> **What to produce**
When you reach the line containing "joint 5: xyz" in the data below, begin returning lines exactly as written, and stop once the line containing "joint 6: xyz" has been returned.

[Entries taken from a collection]
##############################
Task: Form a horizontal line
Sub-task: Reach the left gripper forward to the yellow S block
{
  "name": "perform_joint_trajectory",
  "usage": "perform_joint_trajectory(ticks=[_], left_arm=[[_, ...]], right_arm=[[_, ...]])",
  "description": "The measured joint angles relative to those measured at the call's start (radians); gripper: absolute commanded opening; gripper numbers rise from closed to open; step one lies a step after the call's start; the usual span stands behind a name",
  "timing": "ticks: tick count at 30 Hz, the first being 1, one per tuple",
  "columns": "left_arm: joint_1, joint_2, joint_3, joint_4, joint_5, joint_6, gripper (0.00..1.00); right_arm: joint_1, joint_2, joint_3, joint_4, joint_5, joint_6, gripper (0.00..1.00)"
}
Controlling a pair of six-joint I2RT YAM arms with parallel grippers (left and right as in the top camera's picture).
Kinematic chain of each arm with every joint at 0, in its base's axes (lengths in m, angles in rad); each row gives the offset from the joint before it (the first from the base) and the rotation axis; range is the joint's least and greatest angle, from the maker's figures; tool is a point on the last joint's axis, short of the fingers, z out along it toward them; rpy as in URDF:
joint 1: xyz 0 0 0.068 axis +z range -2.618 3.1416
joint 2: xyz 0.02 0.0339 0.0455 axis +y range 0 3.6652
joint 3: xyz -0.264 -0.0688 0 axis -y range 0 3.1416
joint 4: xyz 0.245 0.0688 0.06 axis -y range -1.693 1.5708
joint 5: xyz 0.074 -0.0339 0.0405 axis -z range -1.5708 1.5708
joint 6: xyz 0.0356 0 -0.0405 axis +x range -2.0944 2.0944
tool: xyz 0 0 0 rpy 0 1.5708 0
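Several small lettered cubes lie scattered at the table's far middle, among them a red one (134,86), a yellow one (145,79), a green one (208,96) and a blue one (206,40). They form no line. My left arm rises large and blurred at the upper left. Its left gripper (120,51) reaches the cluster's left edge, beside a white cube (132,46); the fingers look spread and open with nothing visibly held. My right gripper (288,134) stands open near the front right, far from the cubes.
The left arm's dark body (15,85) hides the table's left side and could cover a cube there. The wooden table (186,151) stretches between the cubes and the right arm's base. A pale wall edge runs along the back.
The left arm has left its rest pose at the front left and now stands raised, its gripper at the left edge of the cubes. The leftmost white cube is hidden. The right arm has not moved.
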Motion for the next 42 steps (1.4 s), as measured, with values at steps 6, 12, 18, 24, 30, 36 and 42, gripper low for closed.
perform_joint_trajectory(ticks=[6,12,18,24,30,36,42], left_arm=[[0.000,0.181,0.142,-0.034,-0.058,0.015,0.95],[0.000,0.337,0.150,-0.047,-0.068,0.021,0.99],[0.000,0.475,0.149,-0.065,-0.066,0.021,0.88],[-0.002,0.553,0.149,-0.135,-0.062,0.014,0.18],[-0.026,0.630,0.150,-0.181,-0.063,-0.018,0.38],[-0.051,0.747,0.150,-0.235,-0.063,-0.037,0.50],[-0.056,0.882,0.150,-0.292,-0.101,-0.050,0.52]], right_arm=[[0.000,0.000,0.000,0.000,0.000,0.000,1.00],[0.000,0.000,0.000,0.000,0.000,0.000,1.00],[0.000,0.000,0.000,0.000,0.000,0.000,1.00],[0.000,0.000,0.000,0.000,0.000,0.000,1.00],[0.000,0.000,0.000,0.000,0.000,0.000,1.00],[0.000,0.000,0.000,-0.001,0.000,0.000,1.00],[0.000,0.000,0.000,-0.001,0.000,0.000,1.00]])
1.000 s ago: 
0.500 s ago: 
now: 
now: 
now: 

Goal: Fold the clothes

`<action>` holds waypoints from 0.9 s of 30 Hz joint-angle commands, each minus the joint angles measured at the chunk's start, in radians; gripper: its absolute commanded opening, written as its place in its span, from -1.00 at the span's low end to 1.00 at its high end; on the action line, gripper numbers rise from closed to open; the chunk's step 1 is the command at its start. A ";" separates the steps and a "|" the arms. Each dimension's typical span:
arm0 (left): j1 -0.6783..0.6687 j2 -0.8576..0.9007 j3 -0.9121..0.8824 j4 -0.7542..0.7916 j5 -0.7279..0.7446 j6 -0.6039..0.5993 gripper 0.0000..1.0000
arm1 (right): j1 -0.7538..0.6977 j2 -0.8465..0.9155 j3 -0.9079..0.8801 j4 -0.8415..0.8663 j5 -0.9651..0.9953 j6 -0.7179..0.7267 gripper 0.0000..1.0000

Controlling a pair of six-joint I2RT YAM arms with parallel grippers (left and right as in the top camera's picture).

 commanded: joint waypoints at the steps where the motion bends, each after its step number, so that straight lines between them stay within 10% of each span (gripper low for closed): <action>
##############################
> **Your solution**
joint 5: xyz 0.074 -0.0339 0.0405 axis -z range -1.5708 1.5708
joint 6: xyz 0.0356 0 -0.0405 axis +x range -2.0944 2.0944

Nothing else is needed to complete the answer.